Work to complete:
Write out the stretch of lines below that begins at the line with "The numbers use" and ends at the line with "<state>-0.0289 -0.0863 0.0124", including both, exactly as given and nothing more.

Data entries
=-=-=-=-=

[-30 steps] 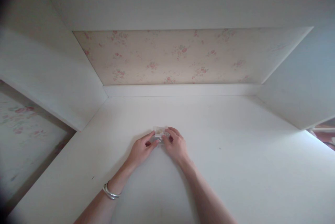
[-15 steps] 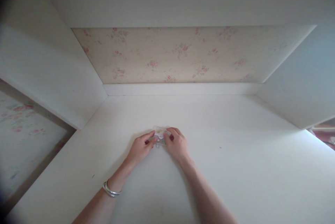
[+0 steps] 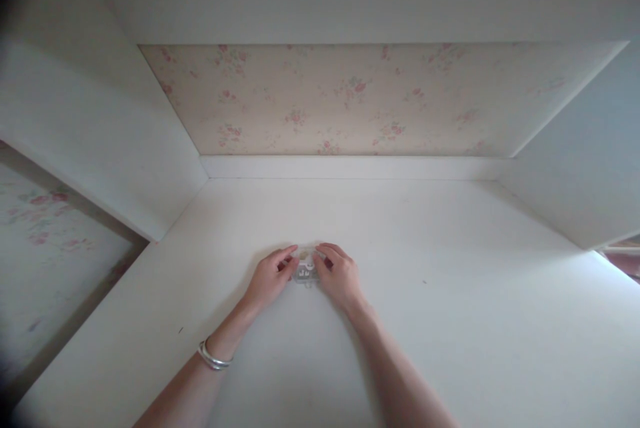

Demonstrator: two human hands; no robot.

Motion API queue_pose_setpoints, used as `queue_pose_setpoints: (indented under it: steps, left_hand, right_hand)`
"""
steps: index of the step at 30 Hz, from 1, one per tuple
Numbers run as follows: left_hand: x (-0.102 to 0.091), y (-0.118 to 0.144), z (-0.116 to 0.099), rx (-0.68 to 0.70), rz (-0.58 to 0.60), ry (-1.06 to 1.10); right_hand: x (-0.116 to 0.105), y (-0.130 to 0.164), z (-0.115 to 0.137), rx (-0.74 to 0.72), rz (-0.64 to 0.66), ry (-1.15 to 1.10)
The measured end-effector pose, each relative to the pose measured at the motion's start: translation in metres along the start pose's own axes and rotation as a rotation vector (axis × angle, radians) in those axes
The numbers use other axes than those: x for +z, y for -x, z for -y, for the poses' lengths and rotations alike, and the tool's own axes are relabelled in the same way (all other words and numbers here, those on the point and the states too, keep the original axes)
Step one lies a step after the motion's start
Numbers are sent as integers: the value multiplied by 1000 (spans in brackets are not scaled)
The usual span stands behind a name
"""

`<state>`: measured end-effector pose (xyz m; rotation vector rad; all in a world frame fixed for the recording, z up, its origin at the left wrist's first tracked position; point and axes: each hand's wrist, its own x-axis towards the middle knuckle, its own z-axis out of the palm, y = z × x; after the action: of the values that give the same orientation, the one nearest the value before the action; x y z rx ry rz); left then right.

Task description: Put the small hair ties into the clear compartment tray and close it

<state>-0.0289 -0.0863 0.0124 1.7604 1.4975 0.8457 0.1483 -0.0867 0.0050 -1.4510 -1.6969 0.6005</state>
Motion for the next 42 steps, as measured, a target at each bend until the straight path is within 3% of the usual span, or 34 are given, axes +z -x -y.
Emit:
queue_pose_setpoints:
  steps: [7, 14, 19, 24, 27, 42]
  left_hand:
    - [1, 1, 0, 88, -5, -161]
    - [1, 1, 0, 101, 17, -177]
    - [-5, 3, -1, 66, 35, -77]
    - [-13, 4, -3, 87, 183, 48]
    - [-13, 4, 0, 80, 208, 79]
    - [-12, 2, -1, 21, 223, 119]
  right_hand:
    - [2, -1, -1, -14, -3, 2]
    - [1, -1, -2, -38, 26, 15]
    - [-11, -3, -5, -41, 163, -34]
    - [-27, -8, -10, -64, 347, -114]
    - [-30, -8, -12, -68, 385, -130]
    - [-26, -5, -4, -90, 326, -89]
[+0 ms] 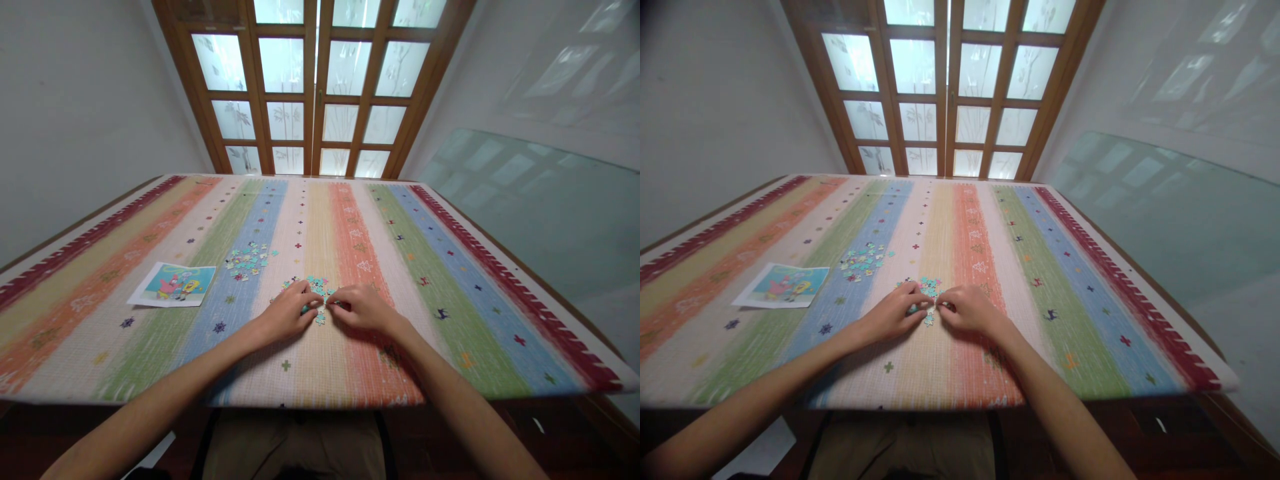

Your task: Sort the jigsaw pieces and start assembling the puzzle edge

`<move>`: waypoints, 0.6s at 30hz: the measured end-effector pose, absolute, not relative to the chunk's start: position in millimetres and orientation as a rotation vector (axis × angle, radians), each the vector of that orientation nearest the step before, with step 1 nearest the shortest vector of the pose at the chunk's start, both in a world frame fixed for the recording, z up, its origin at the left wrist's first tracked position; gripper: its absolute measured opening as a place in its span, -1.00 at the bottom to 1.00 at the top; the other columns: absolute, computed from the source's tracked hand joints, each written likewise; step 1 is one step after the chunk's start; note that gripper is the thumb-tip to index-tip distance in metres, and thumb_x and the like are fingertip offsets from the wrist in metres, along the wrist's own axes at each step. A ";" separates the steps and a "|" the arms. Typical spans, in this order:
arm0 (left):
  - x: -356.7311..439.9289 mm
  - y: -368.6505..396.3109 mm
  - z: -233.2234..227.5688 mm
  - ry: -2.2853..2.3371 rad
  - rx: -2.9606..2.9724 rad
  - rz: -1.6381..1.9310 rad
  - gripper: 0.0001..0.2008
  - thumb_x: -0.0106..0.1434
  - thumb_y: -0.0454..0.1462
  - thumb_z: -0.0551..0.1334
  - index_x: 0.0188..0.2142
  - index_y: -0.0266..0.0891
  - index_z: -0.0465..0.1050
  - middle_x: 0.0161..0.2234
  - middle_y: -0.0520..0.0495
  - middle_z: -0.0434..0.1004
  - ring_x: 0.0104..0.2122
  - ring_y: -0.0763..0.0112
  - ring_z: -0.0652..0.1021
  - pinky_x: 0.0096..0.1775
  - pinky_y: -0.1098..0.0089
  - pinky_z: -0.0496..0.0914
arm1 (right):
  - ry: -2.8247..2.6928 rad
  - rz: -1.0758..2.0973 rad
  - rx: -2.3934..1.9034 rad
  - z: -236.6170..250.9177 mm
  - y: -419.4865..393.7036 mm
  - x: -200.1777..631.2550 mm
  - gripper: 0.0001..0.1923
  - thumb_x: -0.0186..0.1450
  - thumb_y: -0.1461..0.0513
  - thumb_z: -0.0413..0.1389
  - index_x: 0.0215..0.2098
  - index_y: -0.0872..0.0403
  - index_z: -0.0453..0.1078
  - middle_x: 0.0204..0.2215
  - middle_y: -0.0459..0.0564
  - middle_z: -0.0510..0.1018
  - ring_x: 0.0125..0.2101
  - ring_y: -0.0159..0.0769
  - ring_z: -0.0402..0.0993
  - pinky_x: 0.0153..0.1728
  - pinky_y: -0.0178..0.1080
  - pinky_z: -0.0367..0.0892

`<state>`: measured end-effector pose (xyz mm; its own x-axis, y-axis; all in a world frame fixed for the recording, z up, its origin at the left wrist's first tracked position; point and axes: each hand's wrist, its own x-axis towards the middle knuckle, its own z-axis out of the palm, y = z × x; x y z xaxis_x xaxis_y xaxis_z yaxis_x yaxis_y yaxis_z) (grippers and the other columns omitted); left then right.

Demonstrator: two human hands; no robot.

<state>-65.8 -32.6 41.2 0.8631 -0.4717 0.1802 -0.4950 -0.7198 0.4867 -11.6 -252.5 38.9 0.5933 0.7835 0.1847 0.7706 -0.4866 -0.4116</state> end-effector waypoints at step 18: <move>-59.3 -25.6 44.7 -0.714 2.380 0.005 -0.96 0.30 -0.35 0.26 -0.30 -0.21 0.42 -0.31 -0.04 0.50 -0.25 0.30 0.48 -0.15 0.26 0.38 | -1.234 0.024 -2.365 39.1 -253.4 -10.5 -0.75 0.29 0.28 0.06 -0.29 0.08 0.61 -0.41 0.03 0.67 -0.47 -0.32 0.45 -0.39 -0.28 0.15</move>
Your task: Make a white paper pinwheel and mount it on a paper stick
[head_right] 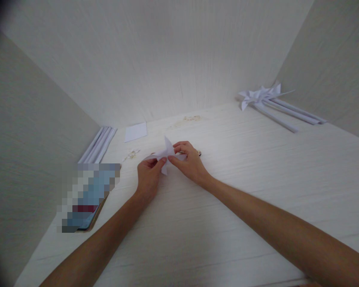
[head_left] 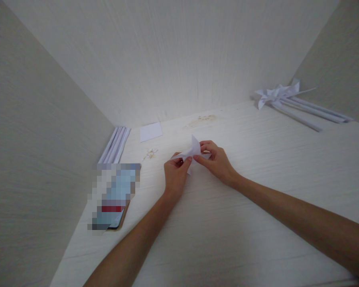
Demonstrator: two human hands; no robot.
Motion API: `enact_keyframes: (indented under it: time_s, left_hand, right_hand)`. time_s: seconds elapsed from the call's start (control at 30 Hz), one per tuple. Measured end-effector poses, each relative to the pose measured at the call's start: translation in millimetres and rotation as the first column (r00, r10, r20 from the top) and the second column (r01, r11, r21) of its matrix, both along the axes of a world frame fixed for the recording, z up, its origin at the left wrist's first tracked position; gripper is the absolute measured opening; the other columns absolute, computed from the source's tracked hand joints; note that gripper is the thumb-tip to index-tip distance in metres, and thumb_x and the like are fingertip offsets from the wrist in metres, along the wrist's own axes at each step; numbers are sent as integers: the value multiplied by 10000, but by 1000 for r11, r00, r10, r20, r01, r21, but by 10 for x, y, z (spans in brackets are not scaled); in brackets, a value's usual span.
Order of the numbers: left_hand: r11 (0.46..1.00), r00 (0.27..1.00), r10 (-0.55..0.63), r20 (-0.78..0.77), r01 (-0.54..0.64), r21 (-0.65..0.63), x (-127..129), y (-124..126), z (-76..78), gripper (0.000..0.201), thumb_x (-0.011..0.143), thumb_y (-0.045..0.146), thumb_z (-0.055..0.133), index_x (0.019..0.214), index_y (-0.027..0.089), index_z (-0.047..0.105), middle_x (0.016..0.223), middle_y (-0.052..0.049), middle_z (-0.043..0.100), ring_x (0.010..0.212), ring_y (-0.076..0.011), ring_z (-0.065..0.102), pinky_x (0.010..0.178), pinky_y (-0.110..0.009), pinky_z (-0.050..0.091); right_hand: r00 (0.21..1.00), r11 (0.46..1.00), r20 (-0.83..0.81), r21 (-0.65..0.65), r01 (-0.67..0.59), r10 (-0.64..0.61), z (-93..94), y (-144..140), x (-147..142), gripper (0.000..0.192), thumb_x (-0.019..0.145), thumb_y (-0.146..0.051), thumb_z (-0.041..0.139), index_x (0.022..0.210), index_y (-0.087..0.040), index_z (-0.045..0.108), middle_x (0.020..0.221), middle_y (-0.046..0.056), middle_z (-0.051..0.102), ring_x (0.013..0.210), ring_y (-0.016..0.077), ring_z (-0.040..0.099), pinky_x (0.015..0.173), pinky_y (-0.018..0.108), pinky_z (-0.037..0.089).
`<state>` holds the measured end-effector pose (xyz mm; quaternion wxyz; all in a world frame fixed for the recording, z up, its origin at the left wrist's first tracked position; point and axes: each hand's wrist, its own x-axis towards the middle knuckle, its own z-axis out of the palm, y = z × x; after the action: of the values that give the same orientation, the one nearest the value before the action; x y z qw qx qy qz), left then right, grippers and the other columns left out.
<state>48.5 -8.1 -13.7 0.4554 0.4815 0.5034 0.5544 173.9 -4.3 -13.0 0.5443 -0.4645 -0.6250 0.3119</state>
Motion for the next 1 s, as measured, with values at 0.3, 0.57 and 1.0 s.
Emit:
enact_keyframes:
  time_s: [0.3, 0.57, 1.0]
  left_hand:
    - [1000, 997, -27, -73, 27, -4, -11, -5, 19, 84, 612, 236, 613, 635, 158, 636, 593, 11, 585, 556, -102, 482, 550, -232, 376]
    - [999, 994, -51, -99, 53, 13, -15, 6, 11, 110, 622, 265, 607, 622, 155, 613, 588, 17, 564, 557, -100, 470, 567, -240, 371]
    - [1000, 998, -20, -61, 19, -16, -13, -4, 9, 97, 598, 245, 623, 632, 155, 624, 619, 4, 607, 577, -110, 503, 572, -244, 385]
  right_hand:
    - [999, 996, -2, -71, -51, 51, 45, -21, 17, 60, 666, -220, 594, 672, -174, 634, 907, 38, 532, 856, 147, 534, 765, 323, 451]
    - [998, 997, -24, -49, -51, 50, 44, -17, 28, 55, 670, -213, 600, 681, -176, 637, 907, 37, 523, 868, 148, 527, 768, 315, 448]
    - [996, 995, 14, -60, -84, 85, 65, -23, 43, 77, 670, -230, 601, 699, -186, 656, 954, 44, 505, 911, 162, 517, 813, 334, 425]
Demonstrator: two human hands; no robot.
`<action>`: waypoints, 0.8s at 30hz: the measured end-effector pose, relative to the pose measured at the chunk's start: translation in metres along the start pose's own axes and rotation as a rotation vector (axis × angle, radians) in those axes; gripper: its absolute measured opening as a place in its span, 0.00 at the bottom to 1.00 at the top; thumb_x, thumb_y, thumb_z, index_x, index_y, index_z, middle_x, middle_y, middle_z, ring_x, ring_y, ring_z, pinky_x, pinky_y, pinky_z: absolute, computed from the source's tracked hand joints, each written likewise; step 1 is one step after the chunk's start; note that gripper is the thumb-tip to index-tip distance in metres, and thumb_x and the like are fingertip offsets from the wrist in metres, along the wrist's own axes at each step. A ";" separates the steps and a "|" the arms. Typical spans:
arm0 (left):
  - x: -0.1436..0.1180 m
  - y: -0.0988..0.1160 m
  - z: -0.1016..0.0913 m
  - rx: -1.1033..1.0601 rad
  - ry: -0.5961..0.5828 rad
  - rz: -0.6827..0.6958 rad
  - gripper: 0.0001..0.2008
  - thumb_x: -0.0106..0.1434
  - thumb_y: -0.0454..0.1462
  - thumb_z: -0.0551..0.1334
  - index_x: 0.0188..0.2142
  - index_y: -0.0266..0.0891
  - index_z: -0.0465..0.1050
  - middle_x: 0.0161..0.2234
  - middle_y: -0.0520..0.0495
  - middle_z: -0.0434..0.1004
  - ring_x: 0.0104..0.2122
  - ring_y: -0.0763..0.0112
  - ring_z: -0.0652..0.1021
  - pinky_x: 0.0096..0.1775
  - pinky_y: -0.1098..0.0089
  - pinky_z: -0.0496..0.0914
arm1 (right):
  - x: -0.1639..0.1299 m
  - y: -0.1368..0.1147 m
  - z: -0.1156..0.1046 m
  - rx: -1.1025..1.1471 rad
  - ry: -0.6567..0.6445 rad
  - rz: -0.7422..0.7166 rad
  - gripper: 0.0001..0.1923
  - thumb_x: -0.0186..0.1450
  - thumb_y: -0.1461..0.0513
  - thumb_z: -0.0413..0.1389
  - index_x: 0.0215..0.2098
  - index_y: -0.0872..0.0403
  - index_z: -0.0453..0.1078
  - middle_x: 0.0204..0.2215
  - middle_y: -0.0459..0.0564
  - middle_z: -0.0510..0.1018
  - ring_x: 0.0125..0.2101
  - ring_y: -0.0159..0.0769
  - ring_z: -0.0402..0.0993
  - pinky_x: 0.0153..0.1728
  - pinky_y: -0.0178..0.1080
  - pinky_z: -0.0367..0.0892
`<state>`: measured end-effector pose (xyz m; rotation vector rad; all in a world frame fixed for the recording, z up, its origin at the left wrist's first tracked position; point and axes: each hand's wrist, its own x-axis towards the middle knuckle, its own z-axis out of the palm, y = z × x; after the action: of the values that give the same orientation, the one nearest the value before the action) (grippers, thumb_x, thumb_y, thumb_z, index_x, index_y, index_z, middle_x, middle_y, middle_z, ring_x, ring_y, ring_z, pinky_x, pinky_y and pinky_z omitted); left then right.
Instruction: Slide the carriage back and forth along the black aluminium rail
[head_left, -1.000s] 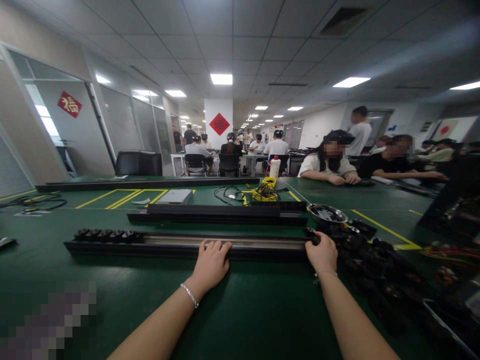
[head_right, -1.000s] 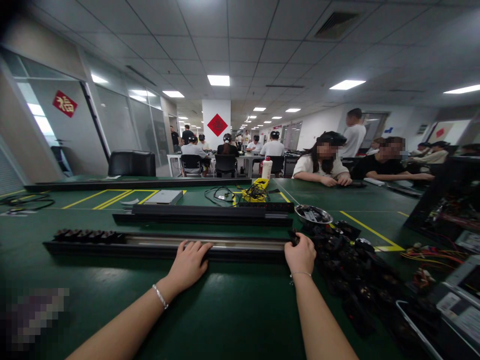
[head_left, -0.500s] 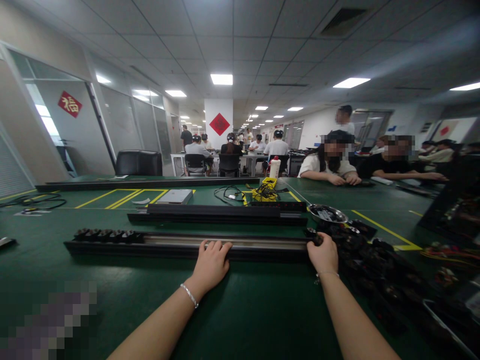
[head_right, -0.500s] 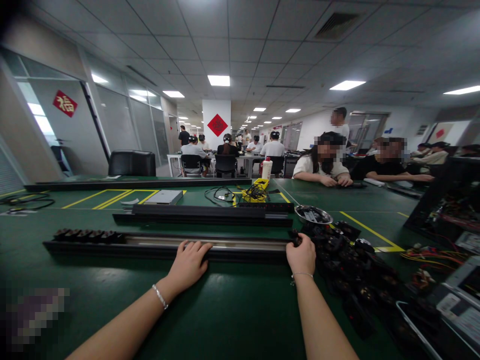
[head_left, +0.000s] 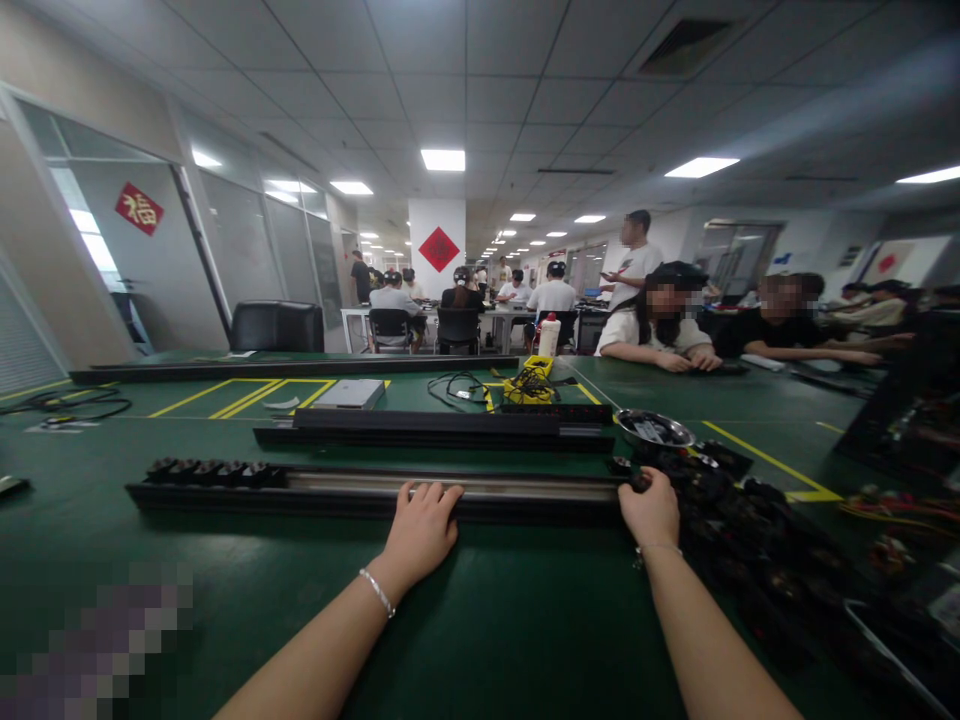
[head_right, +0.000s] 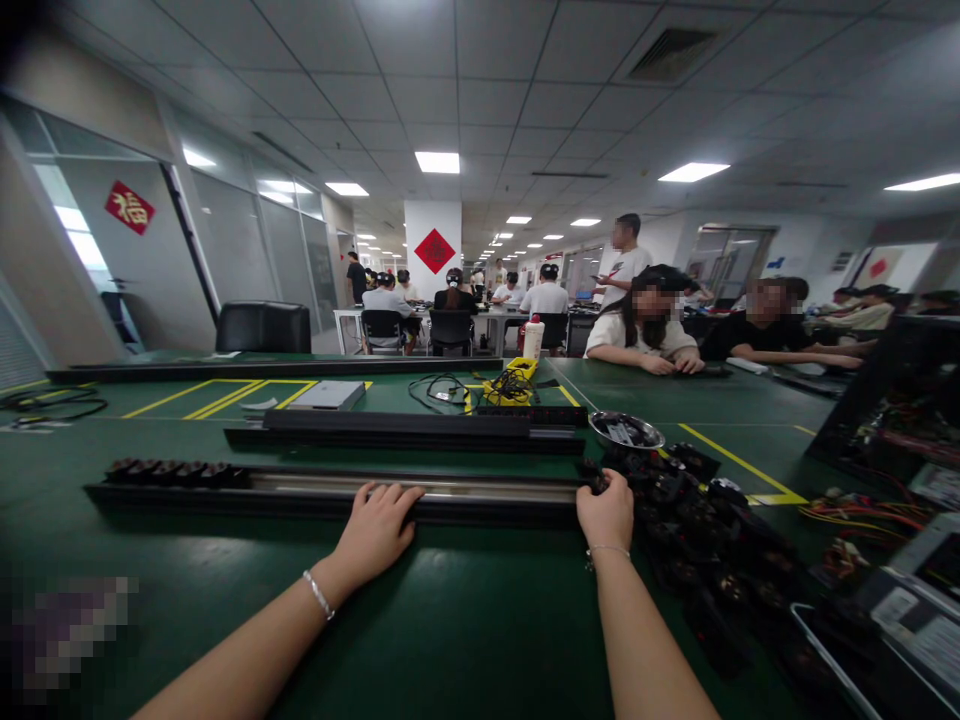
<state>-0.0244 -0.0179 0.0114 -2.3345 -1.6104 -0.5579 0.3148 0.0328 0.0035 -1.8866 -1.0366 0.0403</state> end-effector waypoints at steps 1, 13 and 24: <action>0.000 0.000 0.000 0.000 0.000 0.001 0.19 0.58 0.36 0.55 0.50 0.48 0.64 0.41 0.49 0.71 0.43 0.64 0.69 0.53 0.55 0.53 | 0.000 0.000 0.000 -0.001 0.000 0.002 0.24 0.50 0.61 0.51 0.46 0.57 0.65 0.40 0.57 0.70 0.44 0.46 0.65 0.46 0.44 0.61; 0.000 -0.001 0.001 0.001 0.008 0.006 0.20 0.58 0.36 0.55 0.51 0.48 0.64 0.41 0.48 0.71 0.43 0.64 0.69 0.52 0.56 0.53 | 0.003 0.006 0.000 0.017 0.070 0.075 0.25 0.50 0.60 0.52 0.46 0.62 0.65 0.41 0.62 0.70 0.41 0.47 0.66 0.44 0.44 0.62; -0.001 -0.002 0.001 0.006 0.014 0.011 0.20 0.58 0.36 0.55 0.51 0.48 0.64 0.41 0.48 0.71 0.44 0.63 0.69 0.52 0.56 0.53 | 0.014 0.020 -0.002 -0.003 0.116 0.062 0.16 0.50 0.61 0.52 0.36 0.59 0.70 0.31 0.56 0.71 0.35 0.45 0.67 0.41 0.45 0.63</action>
<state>-0.0265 -0.0173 0.0097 -2.3278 -1.5904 -0.5648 0.3373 0.0371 -0.0046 -1.9005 -0.9001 -0.0343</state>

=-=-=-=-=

The answer:
The numbers use other axes than those: x for +z, y for -x, z for -y, for the poses' lengths and rotations alike, and the tool's own axes are relabelled in the same way (all other words and numbers here, those on the point and the states too, keep the original axes)
Step one lies a step after the motion's start
Numbers are sent as integers: the value multiplied by 1000 (spans in brackets are not scaled)
The usual span stands behind a name
"""

`<state>`: measured end-effector pose (xyz m; rotation vector rad; all in a world frame fixed for the recording, z up, its origin at the left wrist's first tracked position; point and axes: each hand's wrist, its own x-axis towards the middle knuckle, its own z-axis out of the palm, y = z × x; after the action: of the values that give the same orientation, the one nearest the value before the action; x y z rx ry rz); left then right.

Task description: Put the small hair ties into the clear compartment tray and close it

<state>-0.0289 -0.0863 0.0124 1.7604 1.4975 0.8457 0.1483 -0.0867 0.0050 -1.4510 -1.6969 0.6005</state>

Besides the given answer, there is nothing more to add.